- Task to carry out: The whole listing, exactly as given: write it out, leaving out each image.

- Dataset extract:

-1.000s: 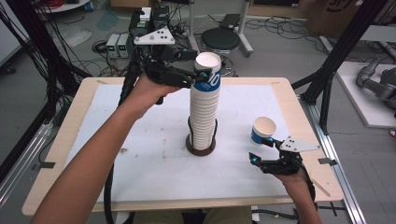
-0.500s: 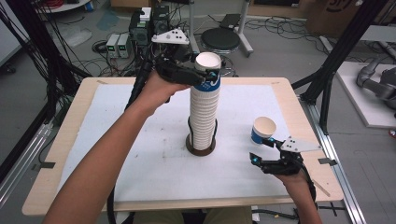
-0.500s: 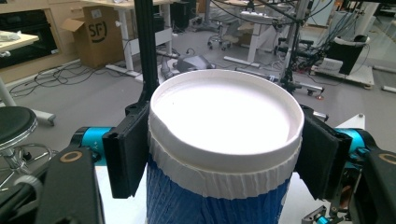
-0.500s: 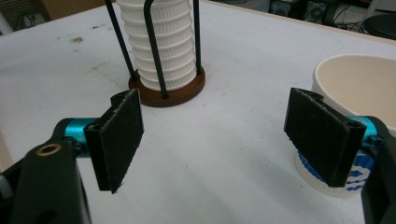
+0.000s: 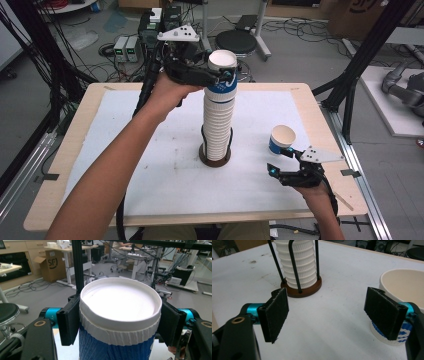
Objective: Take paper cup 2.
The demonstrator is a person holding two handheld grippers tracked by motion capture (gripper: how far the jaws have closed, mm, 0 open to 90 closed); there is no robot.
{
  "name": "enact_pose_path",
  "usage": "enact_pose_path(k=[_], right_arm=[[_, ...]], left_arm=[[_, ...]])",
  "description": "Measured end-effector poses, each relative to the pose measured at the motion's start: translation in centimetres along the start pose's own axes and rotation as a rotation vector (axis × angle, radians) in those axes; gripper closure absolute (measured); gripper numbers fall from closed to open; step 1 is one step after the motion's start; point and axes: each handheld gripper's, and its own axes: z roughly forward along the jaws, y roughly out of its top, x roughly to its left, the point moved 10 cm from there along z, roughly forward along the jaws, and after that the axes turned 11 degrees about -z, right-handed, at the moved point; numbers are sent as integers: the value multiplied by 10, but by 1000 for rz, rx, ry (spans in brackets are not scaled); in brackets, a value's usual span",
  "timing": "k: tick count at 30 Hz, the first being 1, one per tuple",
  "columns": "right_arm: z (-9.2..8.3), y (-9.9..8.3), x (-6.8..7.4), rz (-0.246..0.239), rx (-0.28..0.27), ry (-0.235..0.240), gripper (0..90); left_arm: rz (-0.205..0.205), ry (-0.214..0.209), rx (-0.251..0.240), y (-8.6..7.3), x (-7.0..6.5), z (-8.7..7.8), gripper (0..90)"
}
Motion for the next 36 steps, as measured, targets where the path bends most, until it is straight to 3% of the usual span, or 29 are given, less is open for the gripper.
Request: enact_pose_path(k=[14,22,28,36], right_arm=[[-1,0,0,-2,-3,-2,202],[0,1,0,-6,-3,0,202],[0,2,1,-6,-8,1,202],[0,3,1,-5,-14,2,202]], left_arm=[[25,-14,-98,42,-15,-22,293],[30,-21,-150,57,-18,-41,295],[40,-10,-176,61,-17,-60,295],[51,19,-194,50,-11,-92,295]])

- Task result:
-1.000s: 
-0.500s: 
-0.500s: 
-0.500s: 
+0.000s: 
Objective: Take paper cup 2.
The demonstrator is a person holding two handheld grippers tracked by motion capture (gripper: how far the jaws have closed, mm, 0 open to 90 closed); there is no robot.
{
  "name": "enact_pose_path",
  "usage": "enact_pose_path(k=[_], right_arm=[[_, ...]], left_arm=[[_, ...]])",
  "description": "Measured end-effector poses, each relative to the pose measured at the motion's start: translation in centimetres along the start pose's own axes and rotation as a rotation vector (axis × angle, radians) in those axes; gripper closure absolute (measured); gripper numbers fall from closed to open; step 1 is one step after the motion's start; point and axes: each handheld gripper's, and its own axes: z roughly forward along the jaws, y roughly out of its top, x roughly to its left, the point moved 10 cm from there along z, roughly forward along the jaws, and after that the axes turned 11 degrees about -z, right-handed, at the moved point; numbers are sent as integers: the value multiplied by 10, but by 1000 for rz, rx, ry (spans in brackets are not scaled); in brackets, a value's usual span",
  "timing": "k: tick count at 30 Hz, the first being 1, one per tuple",
  "columns": "right_arm: z (-9.2..8.3), y (-9.9..8.3), x (-6.8..7.4), rz (-0.246..0.239), rx (-0.28..0.27), ry (-0.235..0.240), gripper (0..90); left_arm: rz (-0.205..0.205), ry (-0.214..0.209), rx (-0.251..0.240), y (-8.6..7.3), x (-7.0..6.5), z (-8.7..7.8), gripper (0..90)"
}
Motion for the next 36 steps, as measured, targets where the path bends most, until it is straight to 3% of the usual span, or 29 are given, less is open for the gripper.
Request: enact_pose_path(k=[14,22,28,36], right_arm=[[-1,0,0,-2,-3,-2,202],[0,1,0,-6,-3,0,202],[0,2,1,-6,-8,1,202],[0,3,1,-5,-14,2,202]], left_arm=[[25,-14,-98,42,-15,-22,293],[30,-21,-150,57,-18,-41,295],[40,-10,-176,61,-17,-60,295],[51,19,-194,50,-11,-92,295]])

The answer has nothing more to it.